Alexandre de Moraes terá de administrar atritos entre a Polícia Militar e a Polícia Civil e encontrar solução para uma onda de crimes

Bruno Ribeiro, O Estado de S. Paulo

18 Dezembro 2014 | 03h00

SÃO PAULO - Alexandre de Moraes terá de administrar atritos entre a Polícia Militar e a Polícia Civil e encontrar solução para uma onda de crimes que seu antecessor nem sequer soube explicar as causas, atribuindo o crescimento de roubos a um cenário nacional. Os setores ligados à segurança pública na sociedade civil, como o Instituto Sou da Paz, têm expectativa de que Moraes mantenha ações de seu antecessor tidas como acertadas, como o estabelecimento de metas nos indicadores de segurança e pagamento de bônus para policiais que atingem esses índices. Essa expectativa também é compartilhada por oficiais da Polícia Militar, que viram no bônus uma motivação que tem apresentado resultados.

Por outro lado, a expectativa nas duas polícias é de que o Estado faça mais investimentos para melhorar a investigação policial, permitindo que mais crimes sejam solucionados. Atualmente, no caso dos roubos, cerca de 2% dos autores dos delitos são encontrados.

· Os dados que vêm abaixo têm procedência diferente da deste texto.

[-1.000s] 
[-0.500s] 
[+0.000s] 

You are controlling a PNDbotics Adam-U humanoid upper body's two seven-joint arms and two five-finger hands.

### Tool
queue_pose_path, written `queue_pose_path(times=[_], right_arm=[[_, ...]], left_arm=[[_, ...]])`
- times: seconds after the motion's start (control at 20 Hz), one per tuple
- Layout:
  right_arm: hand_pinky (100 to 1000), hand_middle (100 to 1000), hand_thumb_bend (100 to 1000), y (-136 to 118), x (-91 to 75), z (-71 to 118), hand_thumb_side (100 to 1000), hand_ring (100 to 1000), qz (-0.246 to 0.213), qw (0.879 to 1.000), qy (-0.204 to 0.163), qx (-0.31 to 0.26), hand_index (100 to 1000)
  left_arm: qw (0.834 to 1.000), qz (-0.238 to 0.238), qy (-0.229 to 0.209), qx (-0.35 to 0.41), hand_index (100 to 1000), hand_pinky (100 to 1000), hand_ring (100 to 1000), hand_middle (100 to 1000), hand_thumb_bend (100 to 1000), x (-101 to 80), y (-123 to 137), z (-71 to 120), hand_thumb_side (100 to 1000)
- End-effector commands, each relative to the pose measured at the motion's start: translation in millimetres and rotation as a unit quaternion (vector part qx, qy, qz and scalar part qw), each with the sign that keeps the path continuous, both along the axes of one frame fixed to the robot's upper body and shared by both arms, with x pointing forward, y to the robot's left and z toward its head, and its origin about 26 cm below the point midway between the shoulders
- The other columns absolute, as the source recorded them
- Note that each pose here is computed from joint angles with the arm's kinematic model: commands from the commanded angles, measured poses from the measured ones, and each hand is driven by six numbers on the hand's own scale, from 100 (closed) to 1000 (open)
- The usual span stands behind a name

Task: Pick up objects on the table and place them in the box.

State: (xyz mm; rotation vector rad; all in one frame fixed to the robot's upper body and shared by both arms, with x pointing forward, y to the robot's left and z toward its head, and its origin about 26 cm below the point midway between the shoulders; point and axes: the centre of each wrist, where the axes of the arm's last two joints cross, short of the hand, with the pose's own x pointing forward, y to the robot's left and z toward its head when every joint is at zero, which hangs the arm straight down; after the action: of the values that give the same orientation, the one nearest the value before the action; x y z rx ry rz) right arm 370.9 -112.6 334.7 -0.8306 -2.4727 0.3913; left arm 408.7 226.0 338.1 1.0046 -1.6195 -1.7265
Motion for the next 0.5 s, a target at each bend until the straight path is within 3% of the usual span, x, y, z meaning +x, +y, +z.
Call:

A cúpula da Polícia Militar faz críticas cada vez menos veladas à ineficiência da Polícia Civil, que consome proporcionalmente mais recursos do que a PM, mas não tem dado respostas adequadas ao crescimento dos crimes contra o patrimônio. Investigadores atualmente têm três dias de folga para cada dia de trabalho. No interior, a transferência de escoltas de presos para a PM também é foco de críticas.